Fairly simple and open-ended.  What&#x27;s your biggest annoyance?  Is it environmental, managerial, or of your own making?  Is it easily solvable? At what cost?<p>Happy Monday!
======
JacobHarrington
Anything that breaks my concentration. As a developer, I'm being paid for my
ability to concentrate and perform complex thought processes. Anything that
impedes that ability costs the company money via the effort I require to
rebuild any shattered mental frameworks due to interruptions.

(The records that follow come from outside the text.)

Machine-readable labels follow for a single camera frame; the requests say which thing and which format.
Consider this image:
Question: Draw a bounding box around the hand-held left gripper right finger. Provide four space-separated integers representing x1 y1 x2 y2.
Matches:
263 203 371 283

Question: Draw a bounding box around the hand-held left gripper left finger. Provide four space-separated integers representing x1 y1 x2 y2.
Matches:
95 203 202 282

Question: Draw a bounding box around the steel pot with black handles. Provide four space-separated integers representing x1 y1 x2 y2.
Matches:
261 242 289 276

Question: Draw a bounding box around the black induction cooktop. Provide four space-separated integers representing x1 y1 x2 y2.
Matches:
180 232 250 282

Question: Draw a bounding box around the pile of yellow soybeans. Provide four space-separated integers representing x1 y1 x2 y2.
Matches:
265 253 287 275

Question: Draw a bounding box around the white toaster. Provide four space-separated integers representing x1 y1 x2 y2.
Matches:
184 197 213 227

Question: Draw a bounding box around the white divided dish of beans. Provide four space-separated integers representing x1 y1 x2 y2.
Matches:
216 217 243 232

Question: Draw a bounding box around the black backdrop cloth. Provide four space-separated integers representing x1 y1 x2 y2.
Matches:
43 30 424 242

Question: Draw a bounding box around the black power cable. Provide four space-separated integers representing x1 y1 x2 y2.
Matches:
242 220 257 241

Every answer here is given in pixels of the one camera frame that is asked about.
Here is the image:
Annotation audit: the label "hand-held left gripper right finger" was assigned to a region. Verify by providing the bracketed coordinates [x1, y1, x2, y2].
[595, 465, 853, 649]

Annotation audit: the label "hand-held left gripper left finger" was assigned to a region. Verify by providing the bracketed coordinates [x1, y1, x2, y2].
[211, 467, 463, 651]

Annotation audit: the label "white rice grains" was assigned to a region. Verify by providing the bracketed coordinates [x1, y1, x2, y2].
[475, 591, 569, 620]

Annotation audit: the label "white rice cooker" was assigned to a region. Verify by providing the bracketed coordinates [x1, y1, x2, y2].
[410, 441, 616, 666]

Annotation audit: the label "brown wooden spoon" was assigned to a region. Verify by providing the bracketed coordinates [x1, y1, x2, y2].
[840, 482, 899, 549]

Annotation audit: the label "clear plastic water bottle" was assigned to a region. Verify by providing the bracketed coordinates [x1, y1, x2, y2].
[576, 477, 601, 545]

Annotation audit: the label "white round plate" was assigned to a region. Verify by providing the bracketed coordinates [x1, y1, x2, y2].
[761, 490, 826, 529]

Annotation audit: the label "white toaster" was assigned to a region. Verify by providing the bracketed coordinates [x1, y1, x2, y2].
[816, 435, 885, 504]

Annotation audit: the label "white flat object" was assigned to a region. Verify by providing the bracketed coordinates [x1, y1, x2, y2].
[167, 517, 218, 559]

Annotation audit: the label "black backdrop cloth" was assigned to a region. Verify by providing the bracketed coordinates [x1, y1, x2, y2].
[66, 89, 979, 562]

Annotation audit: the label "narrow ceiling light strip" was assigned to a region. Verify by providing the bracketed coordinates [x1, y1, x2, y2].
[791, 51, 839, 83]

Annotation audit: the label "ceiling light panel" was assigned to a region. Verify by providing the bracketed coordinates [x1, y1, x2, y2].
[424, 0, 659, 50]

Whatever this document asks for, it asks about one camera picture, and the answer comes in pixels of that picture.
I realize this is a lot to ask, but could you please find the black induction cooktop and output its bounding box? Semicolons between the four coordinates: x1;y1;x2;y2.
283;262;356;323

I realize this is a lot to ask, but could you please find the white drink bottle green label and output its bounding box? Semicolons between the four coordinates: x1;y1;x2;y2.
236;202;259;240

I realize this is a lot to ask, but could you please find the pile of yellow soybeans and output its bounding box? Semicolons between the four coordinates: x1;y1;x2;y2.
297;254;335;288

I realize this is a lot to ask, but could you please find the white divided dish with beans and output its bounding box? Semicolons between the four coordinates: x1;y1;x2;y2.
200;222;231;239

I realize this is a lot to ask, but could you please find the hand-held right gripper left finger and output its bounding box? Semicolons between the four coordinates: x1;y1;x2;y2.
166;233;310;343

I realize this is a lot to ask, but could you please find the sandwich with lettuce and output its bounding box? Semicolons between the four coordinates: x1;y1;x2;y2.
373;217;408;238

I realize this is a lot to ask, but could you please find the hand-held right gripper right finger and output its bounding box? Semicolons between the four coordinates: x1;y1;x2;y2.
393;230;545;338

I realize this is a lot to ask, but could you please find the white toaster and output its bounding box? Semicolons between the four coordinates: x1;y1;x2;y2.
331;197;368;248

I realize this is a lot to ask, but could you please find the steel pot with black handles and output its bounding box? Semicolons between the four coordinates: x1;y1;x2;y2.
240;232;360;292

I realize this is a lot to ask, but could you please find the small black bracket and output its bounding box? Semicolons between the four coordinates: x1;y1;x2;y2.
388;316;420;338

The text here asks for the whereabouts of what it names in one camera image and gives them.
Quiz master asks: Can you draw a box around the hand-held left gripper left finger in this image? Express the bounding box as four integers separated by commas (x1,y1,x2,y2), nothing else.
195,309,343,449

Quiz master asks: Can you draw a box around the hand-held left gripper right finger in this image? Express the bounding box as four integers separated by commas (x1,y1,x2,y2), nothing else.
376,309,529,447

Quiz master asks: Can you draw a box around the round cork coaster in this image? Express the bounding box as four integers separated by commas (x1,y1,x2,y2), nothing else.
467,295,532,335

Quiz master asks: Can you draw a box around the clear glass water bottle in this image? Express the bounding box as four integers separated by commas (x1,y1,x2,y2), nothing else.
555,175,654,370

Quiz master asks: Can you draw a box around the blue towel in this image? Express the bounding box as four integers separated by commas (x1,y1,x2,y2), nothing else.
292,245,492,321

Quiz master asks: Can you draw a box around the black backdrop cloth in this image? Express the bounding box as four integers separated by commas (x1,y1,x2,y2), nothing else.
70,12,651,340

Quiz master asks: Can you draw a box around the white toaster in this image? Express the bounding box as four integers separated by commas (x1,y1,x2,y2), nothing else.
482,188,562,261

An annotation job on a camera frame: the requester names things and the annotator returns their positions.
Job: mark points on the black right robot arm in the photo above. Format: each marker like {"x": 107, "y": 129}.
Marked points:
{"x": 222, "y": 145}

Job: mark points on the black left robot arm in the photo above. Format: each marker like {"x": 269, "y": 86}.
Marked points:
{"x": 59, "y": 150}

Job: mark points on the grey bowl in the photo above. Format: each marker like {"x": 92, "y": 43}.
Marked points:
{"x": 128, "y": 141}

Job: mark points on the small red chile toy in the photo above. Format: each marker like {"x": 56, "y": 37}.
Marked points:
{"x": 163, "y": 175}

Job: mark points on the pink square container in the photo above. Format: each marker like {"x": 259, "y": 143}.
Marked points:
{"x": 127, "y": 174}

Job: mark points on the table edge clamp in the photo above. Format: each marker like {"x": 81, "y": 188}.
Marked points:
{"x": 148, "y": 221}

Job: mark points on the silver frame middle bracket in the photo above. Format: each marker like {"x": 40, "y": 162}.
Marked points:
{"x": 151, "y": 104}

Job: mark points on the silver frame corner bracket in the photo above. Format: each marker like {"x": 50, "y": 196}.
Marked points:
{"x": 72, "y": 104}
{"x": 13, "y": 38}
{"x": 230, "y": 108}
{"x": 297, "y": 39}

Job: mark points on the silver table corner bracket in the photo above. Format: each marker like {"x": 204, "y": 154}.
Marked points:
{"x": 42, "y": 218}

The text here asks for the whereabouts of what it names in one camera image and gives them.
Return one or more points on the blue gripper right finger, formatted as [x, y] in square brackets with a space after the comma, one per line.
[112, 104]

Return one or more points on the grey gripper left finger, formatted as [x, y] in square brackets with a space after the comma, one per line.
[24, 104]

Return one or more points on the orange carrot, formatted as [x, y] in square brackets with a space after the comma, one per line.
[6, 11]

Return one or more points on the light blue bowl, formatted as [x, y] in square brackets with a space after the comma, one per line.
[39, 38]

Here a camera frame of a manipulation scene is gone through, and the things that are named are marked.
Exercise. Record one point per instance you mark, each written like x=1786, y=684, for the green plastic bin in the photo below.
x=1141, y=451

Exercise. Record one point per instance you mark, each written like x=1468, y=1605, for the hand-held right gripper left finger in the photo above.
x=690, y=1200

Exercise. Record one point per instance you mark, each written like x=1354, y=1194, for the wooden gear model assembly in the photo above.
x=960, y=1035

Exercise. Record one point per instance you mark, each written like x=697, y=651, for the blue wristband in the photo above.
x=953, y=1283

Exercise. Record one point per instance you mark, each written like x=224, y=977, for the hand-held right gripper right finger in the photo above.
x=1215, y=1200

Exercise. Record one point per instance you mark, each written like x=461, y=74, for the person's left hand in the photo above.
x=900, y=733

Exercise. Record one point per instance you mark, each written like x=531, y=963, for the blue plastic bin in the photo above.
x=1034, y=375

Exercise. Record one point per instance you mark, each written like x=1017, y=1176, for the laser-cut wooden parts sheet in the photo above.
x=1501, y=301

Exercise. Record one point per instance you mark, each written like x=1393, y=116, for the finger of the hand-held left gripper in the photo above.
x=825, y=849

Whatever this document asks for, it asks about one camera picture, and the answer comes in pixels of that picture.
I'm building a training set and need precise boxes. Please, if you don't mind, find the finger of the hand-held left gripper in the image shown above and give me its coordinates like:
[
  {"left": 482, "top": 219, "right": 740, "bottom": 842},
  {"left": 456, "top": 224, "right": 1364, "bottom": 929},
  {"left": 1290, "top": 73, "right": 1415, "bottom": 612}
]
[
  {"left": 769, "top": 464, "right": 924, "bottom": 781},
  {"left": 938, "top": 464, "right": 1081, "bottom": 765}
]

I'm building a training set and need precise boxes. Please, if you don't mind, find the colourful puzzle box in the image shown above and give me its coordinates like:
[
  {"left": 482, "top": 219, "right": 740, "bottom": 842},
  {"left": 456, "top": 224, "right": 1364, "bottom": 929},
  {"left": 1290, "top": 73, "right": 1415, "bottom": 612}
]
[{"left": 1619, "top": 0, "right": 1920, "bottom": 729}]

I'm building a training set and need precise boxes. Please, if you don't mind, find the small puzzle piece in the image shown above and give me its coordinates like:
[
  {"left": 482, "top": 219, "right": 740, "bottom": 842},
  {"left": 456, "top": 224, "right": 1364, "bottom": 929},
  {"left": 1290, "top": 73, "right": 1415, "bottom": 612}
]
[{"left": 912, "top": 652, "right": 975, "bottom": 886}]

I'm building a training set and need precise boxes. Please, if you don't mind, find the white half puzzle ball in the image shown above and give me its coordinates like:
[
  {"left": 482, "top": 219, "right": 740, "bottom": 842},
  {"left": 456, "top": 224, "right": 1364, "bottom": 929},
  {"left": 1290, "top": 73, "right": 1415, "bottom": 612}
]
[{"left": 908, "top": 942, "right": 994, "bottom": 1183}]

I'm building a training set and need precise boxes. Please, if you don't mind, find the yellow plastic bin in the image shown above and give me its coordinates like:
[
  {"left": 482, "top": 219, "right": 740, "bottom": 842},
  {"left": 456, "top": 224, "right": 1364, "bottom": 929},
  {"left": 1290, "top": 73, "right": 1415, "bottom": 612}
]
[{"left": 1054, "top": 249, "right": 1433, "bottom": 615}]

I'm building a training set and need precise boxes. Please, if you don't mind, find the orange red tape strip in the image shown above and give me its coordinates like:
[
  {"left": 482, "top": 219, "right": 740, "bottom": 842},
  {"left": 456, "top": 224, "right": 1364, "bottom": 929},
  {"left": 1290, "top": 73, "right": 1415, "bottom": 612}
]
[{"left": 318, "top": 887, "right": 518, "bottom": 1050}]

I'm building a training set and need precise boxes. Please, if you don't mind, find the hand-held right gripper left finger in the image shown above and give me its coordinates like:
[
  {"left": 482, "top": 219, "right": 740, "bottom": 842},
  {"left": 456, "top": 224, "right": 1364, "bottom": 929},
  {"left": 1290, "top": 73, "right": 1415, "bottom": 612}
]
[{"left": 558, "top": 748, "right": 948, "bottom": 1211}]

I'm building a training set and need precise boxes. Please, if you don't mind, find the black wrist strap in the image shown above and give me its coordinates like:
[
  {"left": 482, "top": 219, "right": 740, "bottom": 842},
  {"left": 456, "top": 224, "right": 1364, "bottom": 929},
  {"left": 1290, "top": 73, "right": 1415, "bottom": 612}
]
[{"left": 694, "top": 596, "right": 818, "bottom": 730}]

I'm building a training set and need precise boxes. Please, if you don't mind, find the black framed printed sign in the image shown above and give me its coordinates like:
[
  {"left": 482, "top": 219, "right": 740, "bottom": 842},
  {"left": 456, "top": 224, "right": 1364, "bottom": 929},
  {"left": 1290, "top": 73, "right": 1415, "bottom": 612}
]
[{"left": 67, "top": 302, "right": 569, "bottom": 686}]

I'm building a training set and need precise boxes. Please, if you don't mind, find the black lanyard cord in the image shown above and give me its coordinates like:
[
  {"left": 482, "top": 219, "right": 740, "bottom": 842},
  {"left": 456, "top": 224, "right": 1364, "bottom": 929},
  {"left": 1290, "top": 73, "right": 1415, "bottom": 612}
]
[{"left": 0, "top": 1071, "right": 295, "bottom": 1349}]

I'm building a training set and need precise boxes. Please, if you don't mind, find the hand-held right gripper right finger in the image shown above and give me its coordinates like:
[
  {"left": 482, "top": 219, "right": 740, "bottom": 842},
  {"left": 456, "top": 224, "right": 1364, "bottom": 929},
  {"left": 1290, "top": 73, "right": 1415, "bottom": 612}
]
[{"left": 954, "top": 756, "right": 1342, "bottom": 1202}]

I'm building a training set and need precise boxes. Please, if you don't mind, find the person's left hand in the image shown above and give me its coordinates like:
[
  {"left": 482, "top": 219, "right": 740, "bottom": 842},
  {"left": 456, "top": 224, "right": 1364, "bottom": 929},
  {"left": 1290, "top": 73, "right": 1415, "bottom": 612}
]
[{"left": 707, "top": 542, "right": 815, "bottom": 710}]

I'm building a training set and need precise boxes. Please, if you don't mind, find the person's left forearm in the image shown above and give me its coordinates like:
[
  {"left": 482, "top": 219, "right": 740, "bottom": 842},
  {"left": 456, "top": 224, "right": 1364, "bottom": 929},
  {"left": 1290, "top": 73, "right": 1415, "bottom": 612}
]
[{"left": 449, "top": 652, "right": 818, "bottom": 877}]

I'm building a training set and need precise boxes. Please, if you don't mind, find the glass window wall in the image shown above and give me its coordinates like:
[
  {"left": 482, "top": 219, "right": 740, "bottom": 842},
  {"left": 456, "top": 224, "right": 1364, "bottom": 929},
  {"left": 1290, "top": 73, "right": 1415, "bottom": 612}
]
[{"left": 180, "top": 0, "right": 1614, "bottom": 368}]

That's one of the reasons I absolutely loathe open office plans. Open office
plans are designed with the values of communication and cooperation in mind,
but completely ignore that the reality of development work is usually all
about how much information you can keep track of while working. If I have to
rethink what I am doing every fifteen minutes because two coworkers nearby are
taking a foosball break, then I am not being as productive as I can be. Open
floor plans are a terrible idea, choosing to save money on real estate at the
expense of quality of the resulting software. I've started using it as a sign
of a place I would prefer not to work, though with the pervasiveness of this
pernicious insult to developer productivity I highly doubt I'll be able to
make it a serious filter on any kind of job search since everyone and their
misguided brother feels like it's a good way to enhance development team
dynamics.

------
iSloth
Rewards (i.e. Grade/Salary) at the company are based on your perceived
knowledge, value and skill within the company. Basically this boils down to
the more vocal engineers get better rewards, even if that means taking credit
for other peoples work.

I believe the issue boils down to management having no true idea of what
everyone is doing, so believes the general targeted noise coming out of the
work force from select members. You then end up with a lot of people jumping
up and down saying 'pick me, pick me...' because they want to be the noise
that's noticed.

------
daven11
Managers who hire specialists in a field (i.e. me) then proceed to tell them
how to work. It's solvable, but the cost is me taking on the risk of ignoring
managers and proceeding, or present the reasons why their approach will fail
and wait.

------
Jeremy1026
Leaders that point in circles rather than lead toward the end goal.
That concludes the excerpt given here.